MeLT: Message-Level Transformer with Masked Document Representations as
Pre-Training for Stance Detection
- URL: http://arxiv.org/abs/2109.08113v1
- Date: Thu, 16 Sep 2021 17:07:45 GMT
- Title: MeLT: Message-Level Transformer with Masked Document Representations as
Pre-Training for Stance Detection
- Authors: Matthew Matero, Nikita Soni, Niranjan Balasubramanian, and H. Andrew
Schwartz
- Abstract summary: We introduce Message-Level Transformer (MeLT) -- a hierarchical message-encoder pre-trained over Twitter.
We focus on stance prediction as a task benefiting from knowing the context of the message.
We find that applying this pre-trained masked message-level transformer to the downstream task of stance detection achieves F1 performance of 67%.
- Score: 15.194603982886484
- License: http://arxiv.org/licenses/nonexclusive-distrib/1.0/
- Abstract: Much of natural language processing is focused on leveraging large capacity
language models, typically trained over single messages with a task of
predicting one or more tokens. However, modeling human language at
higher-levels of context (i.e., sequences of messages) is under-explored. In
stance detection and other social media tasks where the goal is to predict an
attribute of a message, we have contextual data that is loosely semantically
connected by authorship. Here, we introduce Message-Level Transformer (MeLT) --
a hierarchical message-encoder pre-trained over Twitter and applied to the task
of stance prediction. We focus on stance prediction as a task benefiting from
knowing the context of the message (i.e., the sequence of previous messages).

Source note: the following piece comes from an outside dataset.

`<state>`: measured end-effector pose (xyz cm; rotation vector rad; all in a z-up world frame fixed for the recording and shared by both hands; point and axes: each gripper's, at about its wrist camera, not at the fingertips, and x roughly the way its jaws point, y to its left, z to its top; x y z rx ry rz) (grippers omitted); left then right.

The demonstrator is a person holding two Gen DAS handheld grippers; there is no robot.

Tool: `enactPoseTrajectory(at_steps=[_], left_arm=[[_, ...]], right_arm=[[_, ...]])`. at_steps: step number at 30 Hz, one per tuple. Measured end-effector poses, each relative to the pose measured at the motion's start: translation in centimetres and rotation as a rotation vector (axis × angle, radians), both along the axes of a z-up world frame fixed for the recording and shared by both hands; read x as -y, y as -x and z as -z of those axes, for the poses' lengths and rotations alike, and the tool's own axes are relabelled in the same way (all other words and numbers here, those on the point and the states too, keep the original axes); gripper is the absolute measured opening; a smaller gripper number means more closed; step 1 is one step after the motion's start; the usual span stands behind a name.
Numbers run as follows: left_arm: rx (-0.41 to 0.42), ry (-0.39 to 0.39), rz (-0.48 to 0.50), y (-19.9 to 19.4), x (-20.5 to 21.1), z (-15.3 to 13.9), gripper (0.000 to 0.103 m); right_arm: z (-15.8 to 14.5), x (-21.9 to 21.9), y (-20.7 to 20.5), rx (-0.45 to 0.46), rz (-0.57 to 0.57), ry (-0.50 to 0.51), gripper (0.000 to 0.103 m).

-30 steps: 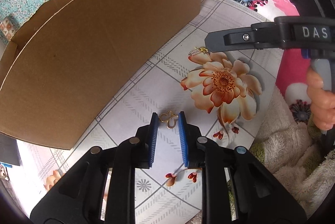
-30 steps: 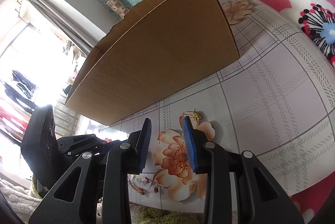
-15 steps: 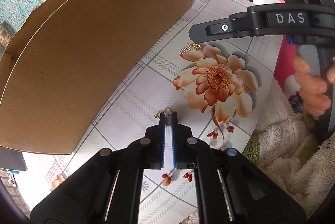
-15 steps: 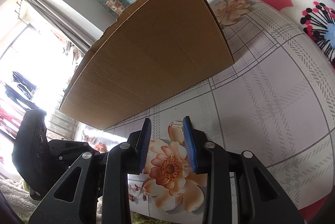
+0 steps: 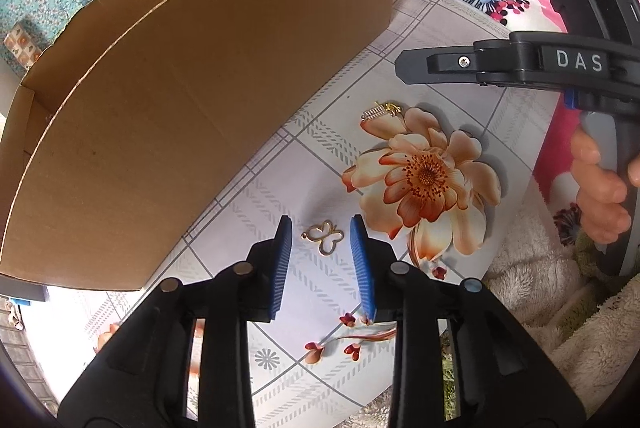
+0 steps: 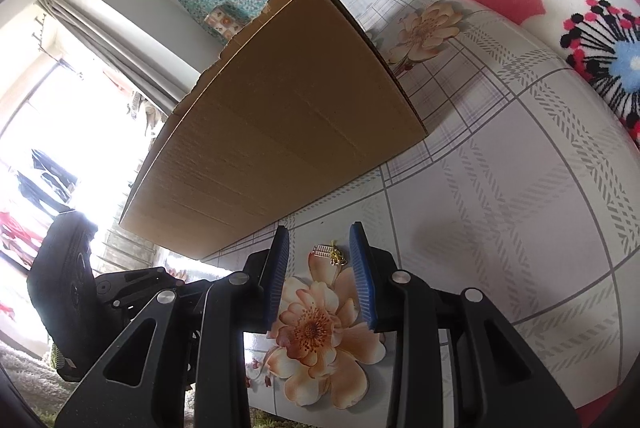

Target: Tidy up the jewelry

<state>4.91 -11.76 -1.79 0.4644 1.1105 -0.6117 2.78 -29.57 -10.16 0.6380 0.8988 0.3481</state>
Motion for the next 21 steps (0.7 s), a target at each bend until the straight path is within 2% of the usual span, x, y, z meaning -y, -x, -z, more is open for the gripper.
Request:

The model is trained using a variant of masked-language modeling; where instead
of predicting tokens, it seeks to generate an entire masked (aggregated)
message vector via reconstruction loss. We find that applying this pre-trained
masked message-level transformer to the downstream task of stance detection
achieves F1 performance of 67%.
Related papers
- Future Token Prediction -- Causal Language Modelling with Per-Token Semantic State Vector for Multi-Token Prediction [0.0]
This research investigates a new pretraining method called Future Token Prediction (FTP)
FTP generates embedding vectors for each token position that are linearly and expansively projected to a pseudo-sequence.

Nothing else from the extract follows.